197479
A Cross-sectional Study of Kidney function and Cardiovascular risk in Korean
Shin Yi Jang
,
Graduate School of Public Health, Seoul National University, Seoul, South Korea
Shin Yi Jang
,
Samsung Medical Center, Cardiovascular Imaging Center, Seoul, South Korea
Eun Young Ju
,
Graduate School of Public Health, Seoul National University, Seoul, South Korea
Jin-Oh Choi
,
Department of internal medicine, Cardiovascular Imaging Center, Samsung Medical Center, Seoul, South Korea
Sang-Chol Lee
,
Department of internal medicine, Cardiovascular Imaging Center, Samsung Medical Center, Seoul, South Korea
Seung Woo Park
,
Department of internal medicine, Cardiovascular Imaging Center, Samsung Medical Center, Seoul, South Korea
Duk-Kyung Kim
,
Samsung Medical Center & Cardiac and Vascular Center, Sungkyunkwan University School of Medicine, Seoul, South Korea
Seung Wook Lee
,
Department of Public Health, Graduate School of Public Health, Seoul National University, Seoul, South Korea
Background: The aim of this study is to estimate the cardiovascular risk as renal dysfunctions using glomerular filtration rate (GFR) of the general population in Korea in 2005. Methods: The sample included 3,580 Korean men and women aged 20 years or older. Glomerular filtration rate (GFR) is a measure of kidney function. Normal renal function as defined as a GFR ≥ 90 mL/min/1.73m2, a GFR 60 to 89 mL/min/1.73m2, was considered mild renal dysfunction, a GFR of 30 to 59 mL/min/1.73m2 was considered moderate, a GFR of 15 to 29 mL/min/1.73 m2 was considered severe, and a GFR < 15 mL/min/1.73 m2 was considered renal failure. Subjects were classified into three groups based on their baseline GFR: greater than or equal to 90 mL/min/1.73m2 (normal group), 60 to 89 mL/min/1.73m2 (mild renal dysfunction), and less than 60 mL/min/1.73m2 (chronic kidney disease group). And 10-year cardiovascular risk was calculated based on Framingham score risk assessment. Results: The distribution of renal function was 14.0%, 82.2%, and 3.8% in men, 4.0%, 85.5%, and 10.5% in women, respectively. For 10-Year risk in men, distribution of renal function was 2.07 (±1.34), 2.25 (±1.30), and 2.46 (±1.29) , respectively (p<0.05). And for 10-Year risk in women, distribution of renal function was 1.04 (±0.41), 1.13 (±0.54), and 1.32 (±0.55) , respectively (p<0.001). Conclusion: The study shows that cardiovascular risk based on Framingham score risk assessment increase as normal, mild renal dysfunction, and chronic kidney disease group in the community-based study for Korean adults men and women.

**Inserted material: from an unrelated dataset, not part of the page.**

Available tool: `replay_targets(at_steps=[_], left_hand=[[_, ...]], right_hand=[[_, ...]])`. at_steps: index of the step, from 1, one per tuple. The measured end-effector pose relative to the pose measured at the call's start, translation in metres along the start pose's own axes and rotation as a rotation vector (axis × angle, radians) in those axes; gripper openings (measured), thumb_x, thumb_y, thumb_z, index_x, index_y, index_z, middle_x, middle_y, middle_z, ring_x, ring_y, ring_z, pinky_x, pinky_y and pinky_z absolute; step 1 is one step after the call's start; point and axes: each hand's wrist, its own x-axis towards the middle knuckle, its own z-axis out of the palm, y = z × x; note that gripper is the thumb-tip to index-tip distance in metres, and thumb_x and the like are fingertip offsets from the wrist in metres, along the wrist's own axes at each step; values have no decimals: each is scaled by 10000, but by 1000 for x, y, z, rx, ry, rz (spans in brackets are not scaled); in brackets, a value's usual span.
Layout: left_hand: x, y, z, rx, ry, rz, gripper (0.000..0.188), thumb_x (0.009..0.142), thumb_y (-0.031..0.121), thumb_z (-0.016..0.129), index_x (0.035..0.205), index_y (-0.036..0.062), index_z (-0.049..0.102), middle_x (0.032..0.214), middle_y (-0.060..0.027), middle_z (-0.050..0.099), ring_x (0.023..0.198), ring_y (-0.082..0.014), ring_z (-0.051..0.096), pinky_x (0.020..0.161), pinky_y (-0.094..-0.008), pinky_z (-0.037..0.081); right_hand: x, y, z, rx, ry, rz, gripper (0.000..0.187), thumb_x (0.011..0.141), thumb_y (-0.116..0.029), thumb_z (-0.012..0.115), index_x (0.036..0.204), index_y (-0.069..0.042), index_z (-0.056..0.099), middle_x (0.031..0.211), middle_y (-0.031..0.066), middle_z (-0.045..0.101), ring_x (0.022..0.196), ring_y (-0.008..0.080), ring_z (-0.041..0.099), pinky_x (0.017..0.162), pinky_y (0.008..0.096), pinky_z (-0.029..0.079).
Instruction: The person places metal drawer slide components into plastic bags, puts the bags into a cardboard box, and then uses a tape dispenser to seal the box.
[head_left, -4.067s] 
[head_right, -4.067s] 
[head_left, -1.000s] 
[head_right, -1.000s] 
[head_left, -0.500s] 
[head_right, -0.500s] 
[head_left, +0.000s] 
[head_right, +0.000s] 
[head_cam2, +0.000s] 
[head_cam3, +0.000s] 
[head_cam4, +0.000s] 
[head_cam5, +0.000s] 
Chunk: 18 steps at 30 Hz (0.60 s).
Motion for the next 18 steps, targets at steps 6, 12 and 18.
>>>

Learning Objectives: To recognize cardiovascular risk based on Framingham score risk assessment as normal, mild renal dysfunction, and chronic kidney disease group.
Keywords: Chronic (CVD), Risk Assessment
Presenting author's disclosure statement:Qualified on the content I am responsible for because: I'm a student at Graduate School of Public health, Seoul National University.
Any relevant financial relationships? No
I agree to comply with the American Public Health Association Conflict of Interest and Commercial Support Guidelines,
and to disclose to the participants any off-label or experimental uses of a commercial product or service discussed
in my presentation.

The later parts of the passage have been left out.